During the 3.x series, KDE also was incrementally developed.

And current gnome, while incrementally developed, is very different from the original 2.0 release - many components have been rewritten, refactored or replaced.

When Gnome 3 is released, it may also once again be a major jump, however it would be one that is already being prototyped and written in parallel to normal gnome incremental development.

But if it is planned well, the jump should not be all that jarring for the users and there need not be a loss of functionality.

Reply Score: 1

RE: I call BS
by KAMiKAZOW on Tue 31st Mar 2009 00:47 in reply to "I call BS"
KAMiKAZOW Member since:
2005-07-06

The aim of GNOME 3 is to eliminate legacy APIs and hence break compatibility.
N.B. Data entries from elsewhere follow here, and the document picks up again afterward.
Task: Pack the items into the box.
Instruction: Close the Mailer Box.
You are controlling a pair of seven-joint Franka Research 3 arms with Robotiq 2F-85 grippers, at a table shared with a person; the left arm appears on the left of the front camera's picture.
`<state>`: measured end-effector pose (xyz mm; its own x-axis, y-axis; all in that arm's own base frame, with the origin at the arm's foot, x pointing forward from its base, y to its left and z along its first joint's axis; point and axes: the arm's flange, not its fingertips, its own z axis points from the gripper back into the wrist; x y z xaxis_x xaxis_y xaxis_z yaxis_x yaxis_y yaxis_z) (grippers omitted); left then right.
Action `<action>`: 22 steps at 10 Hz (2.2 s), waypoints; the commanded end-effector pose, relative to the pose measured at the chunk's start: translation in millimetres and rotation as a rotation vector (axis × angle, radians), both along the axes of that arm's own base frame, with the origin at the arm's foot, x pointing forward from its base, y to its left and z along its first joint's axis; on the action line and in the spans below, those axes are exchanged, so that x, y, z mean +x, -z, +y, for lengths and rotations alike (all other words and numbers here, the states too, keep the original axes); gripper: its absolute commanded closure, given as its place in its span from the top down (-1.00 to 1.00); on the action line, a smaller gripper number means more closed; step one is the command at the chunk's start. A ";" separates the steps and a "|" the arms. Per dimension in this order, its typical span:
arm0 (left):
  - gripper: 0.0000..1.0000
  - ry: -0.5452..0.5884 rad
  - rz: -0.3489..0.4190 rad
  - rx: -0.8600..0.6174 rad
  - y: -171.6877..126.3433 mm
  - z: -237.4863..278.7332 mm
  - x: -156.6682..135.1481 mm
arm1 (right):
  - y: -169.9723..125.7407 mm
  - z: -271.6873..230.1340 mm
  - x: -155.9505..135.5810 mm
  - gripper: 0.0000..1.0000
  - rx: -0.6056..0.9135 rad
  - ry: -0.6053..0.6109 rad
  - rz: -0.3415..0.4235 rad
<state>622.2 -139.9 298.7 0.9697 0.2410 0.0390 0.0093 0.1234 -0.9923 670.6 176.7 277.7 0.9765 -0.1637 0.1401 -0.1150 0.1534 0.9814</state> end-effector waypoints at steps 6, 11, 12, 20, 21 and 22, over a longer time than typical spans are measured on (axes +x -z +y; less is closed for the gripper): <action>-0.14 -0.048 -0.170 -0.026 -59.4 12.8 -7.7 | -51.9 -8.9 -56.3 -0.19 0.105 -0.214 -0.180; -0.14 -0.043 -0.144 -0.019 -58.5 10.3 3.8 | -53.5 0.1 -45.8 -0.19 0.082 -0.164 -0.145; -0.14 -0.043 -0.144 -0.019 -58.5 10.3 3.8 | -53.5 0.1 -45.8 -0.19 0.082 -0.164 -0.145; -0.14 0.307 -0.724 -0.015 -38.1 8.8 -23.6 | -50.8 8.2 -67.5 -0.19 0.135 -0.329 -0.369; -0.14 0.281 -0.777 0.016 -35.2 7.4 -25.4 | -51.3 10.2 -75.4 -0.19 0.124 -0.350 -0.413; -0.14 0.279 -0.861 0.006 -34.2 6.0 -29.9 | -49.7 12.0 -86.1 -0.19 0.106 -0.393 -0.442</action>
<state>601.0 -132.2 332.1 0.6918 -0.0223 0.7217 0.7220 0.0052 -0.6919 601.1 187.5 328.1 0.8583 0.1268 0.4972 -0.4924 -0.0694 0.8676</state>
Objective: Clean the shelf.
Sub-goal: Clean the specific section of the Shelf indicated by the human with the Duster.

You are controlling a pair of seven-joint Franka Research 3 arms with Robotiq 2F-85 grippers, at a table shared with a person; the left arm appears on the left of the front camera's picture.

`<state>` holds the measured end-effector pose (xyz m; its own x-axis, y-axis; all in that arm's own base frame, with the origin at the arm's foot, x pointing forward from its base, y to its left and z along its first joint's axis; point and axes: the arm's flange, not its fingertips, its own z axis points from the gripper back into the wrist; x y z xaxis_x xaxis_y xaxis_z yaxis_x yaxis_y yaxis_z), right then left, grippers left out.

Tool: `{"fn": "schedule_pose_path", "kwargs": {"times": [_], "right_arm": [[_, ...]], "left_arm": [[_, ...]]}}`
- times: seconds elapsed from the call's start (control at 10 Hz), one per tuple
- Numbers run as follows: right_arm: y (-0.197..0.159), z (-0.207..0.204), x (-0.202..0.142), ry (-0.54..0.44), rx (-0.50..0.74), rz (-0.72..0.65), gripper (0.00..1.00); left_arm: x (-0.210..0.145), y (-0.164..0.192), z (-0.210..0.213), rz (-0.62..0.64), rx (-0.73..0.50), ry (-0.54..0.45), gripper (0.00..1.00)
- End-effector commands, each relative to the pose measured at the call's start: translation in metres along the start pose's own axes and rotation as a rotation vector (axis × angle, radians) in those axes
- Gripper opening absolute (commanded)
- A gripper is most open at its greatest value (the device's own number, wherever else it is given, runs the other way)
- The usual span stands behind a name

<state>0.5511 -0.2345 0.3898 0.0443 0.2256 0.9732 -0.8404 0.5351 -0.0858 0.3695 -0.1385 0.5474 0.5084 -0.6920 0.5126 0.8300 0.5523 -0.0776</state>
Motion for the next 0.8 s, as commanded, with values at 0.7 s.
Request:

GNOME 3 won't be a KDE 4.x-like release with a ton of new paragigms.

Reply Parent Score: 2

RE: I call BS
by boudewijn on Tue 31st Mar 2009 07:50 in reply to "I call BS"
boudewijn Member since:
2006-03-05

You could even make a very strong case that KDE has been developed in incremental steps from KDE 2.0 to KDE 3.5.10 -- that is from October 2000 to August 2008. The change from KDE 1 to KDE 2 was quite comparable to the change from KDE 3 to KDE 4; nonetheless the impression that everything was thrown away and developed from scratch is quite wrong. Someone really ought to do some research how much code has been kept over the years and through all transitions, but it is considerable.